• [What you have to do] Every line of the material must be restated exactly, though not its pictures.

• [Data provided]
■ ■ ■ ■ ■ ■ ■

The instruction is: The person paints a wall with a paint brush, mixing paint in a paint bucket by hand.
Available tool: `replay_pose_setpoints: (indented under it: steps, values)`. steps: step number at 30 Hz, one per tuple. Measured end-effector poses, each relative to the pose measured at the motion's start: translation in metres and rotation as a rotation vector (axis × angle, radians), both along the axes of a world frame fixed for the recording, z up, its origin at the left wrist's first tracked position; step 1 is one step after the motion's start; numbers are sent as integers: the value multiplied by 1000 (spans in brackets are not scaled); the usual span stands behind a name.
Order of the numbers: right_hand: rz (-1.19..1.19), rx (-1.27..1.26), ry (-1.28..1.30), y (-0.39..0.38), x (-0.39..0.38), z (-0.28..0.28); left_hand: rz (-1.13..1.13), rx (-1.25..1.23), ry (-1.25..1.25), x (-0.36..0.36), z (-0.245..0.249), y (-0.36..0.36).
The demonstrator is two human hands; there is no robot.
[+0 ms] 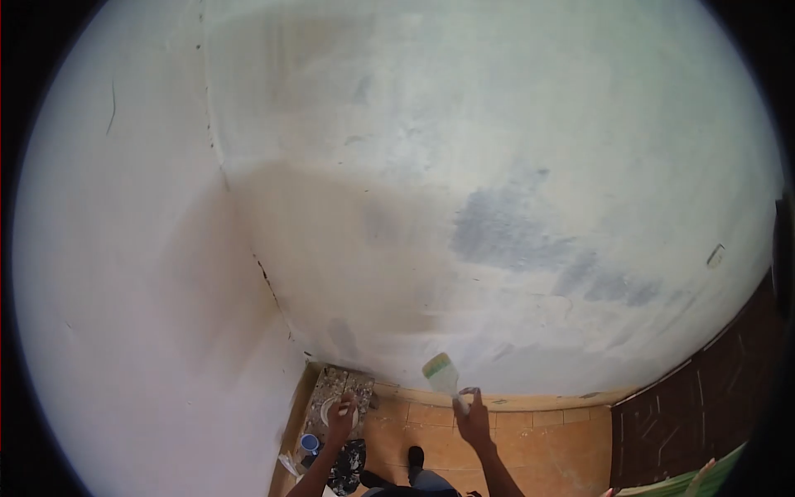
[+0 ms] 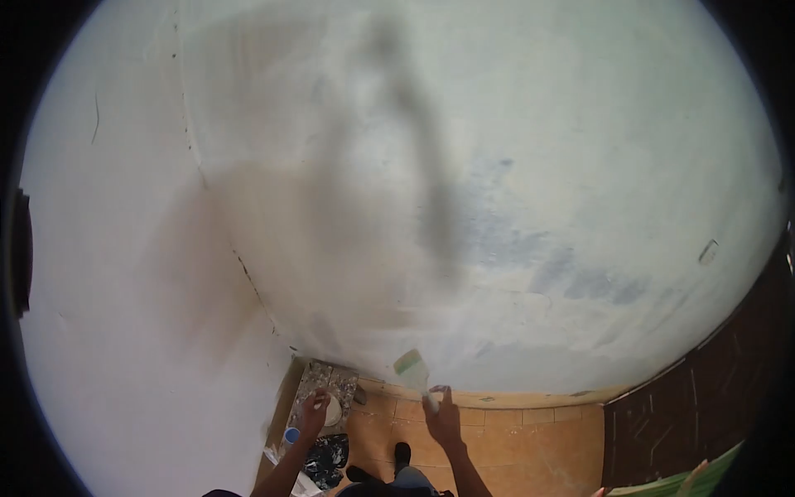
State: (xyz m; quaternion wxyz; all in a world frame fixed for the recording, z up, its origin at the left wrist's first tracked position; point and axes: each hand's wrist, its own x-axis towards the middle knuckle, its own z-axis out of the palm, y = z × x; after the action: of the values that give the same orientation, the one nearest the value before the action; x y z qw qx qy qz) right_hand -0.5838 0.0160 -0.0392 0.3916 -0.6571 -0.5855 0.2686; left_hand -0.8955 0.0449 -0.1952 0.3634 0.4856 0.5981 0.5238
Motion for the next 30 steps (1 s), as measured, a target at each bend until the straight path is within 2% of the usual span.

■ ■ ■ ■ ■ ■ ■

• [Output of the task]
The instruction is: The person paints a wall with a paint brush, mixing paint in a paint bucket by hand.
Available tool: `replay_pose_setpoints: (indented under it: steps, values)`. steps: step number at 30 Hz, one per tuple. Measured end-effector poses, each relative to the pose measured at the motion's start: translation in metres and rotation as a rotation vector (axis × angle, radians), both along the axes of a world frame fixed for the recording, z up, its origin at the left wrist's first tracked position; step 1 is one step after the motion's start; numbers are sent as integers: the value multiplied by 1000 (spans in brackets are not scaled); the usual span stands behind a name.
Order of the numbers: right_hand: rz (-1.19..1.19), rx (-1.27..1.26), ry (-1.28..1.30), y (-0.39..0.38), x (-0.39..0.38), z (-0.28..0.28); left_hand: rz (-1.13..1.13), rx (-1.25..1.23), ry (-1.25..1.25), x (-0.36..0.36), z (-0.245..0.249), y (-0.36..0.36).
The demonstrator is two human hands; there is no robot.
[+0 ms] 
[+0 ms] 
State: (xyz m; quaternion wxyz; all in a world frame fixed for the recording, z up, its origin at the left wrist's first tracked position; point and axes: each hand's wrist, its own x-axis towards the middle knuckle, its own z-axis out of the palm, y = z × x; after the action: of the values that give the same orientation, the one nearest the value before the action; x y z qw qx qy qz) right_hand -0.5838 0.0160 -0.0392 0.3916 -0.6571 -0.5855 0.2686; left_hand -0.8955 0.0449 -0.1952 0.3634 0.4856 0.5981 0.5238
Motion for the next 30 steps (1 s), as measured, a target at each bend until the straight path is within 2% of the usual span.

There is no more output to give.